Steinseifer Isabell K, Philips Bart W J, Gagoski Borjan, Weiland Elisabeth, Scheenen Tom W J, Heerschap Arend
Department of Radiology and Nuclear Medicine (667), Radboud University Medical Center, Nijmegen, The Netherlands.
Fetal-Neonatal Neuroimaging & Developmental Science Center, Boston Children's Hospital, Harvard Medical School, Boston, Massachusetts, USA.
Magn Reson Med. 2017 Mar;77(3):928-935. doi: 10.1002/mrm.26181. Epub 2016 Mar 10.
Cartesian k-space sampling in three-dimensional magnetic resonance spectroscopic imaging (MRSI) of the prostate limits the selection of voxel size and acquisition time. Therefore, large prostates are often scanned at reduced spatial resolutions to stay within clinically acceptable measurement times. Here we present a semilocalized adiabatic selective refocusing (sLASER) sequence with gradient-modulated offset-independent adiabatic (GOIA) refocusing pulses and spiral k-space acquisition (GOIA-sLASER-Spiral) for fast prostate MRSI with enhanced resolution and extended matrix sizes.

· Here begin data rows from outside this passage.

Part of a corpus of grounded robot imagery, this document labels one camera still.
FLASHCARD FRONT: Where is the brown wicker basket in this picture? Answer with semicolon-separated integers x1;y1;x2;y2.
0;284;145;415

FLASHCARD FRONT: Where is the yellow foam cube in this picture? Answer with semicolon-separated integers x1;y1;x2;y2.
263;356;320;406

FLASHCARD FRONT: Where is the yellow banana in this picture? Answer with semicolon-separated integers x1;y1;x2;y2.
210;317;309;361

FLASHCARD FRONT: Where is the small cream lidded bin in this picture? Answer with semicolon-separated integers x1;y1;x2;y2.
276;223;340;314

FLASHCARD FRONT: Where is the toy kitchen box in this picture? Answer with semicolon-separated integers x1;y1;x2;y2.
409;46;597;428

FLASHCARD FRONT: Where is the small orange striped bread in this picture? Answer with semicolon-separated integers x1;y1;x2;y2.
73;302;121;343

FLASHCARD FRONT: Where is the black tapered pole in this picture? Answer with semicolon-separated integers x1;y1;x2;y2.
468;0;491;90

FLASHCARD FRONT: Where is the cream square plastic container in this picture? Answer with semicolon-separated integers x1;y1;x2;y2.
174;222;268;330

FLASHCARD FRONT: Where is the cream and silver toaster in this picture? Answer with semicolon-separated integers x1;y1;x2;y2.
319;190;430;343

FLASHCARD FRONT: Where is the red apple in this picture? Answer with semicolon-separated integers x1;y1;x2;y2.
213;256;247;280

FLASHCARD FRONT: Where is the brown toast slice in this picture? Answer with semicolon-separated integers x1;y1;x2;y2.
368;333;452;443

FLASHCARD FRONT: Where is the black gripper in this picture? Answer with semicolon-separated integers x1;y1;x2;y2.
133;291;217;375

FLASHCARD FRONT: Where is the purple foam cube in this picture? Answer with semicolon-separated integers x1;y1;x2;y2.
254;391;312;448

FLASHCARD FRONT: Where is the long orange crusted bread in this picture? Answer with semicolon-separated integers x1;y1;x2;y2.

MR was performed at 3 tesla with an endorectal receive coil. GOIA-sLASER-Spiral at an echo time (TE) of 90 ms was compared to a point-resolved spectroscopy sequence (PRESS) with weighted, elliptical phase encoding at an TE of 145 ms using simulations and measurements of phantoms and patients (n = 9).
GOIA-sLASER-Spiral acquisition allows prostate MR spectra to be obtained in ∼5 min with a quality comparable to those acquired with a common Cartesian PRESS protocol in ∼9 min, or at an enhanced spatial resolution showing more precise tissue allocation of metabolites. Extended field of views (FOVs) and matrix sizes for large prostates are possible without compromising spatial resolution or measurement time.
The flexibility of spiral sampling enables prostate MRSI with a wide range of resolutions and FOVs without undesirable increases in acquisition times, as in Cartesian encoding. This approach is suitable for routine clinical exams of prostate metabolites. Magn Reson Med 77:928-935, 2017. © 2016 International Society for Magnetic Resonance in Medicine.
在前列腺的三维磁共振波谱成像(MRSI)中,笛卡尔 k 空间采样限制了体素大小的选择和采集时间。因此,为了保持在临床可接受的测量时间内,大前列腺通常以降低的空间分辨率进行扫描。在此,我们提出一种半定位绝热选择性重聚焦(sLASER)序列,其具有梯度调制的与偏移无关的绝热(GOIA)重聚焦脉冲和螺旋 k 空间采集(GOIA-sLASER-Spiral),用于快速前列腺 MRSI,具有更高的分辨率和更大的矩阵尺寸。
使用直肠内接收线圈在 3 特斯拉进行磁共振成像。通过对体模和患者(n = 9)的模拟和测量,将回波时间(TE)为 90 毫秒的 GOIA-sLASER-Spiral 与回波时间为 145 毫秒的具有加权椭圆相位编码的点分辨波谱序列(PRESS)进行比较。
GOIA-sLASER-Spiral 采集能够在约 5 分钟内获得前列腺磁共振波谱,其质量与使用常见笛卡尔 PRESS 协议在约 9 分钟内获得的波谱相当,或者在更高的空间分辨率下,能更精确地显示代谢物的组织分布。对于大前列腺,可以实现扩展视野(FOV)和矩阵尺寸,而不会影响空间分辨率或测量时间。
螺旋采样的灵活性使得前列腺 MRSI 能够在不出现笛卡尔编码中采集时间不必要增加的情况下,实现广泛的分辨率和 FOV。这种方法适用于前列腺代谢物的常规临床检查。《磁共振医学》77:928 - 935, 2017。© 2016 国际磁共振医学学会。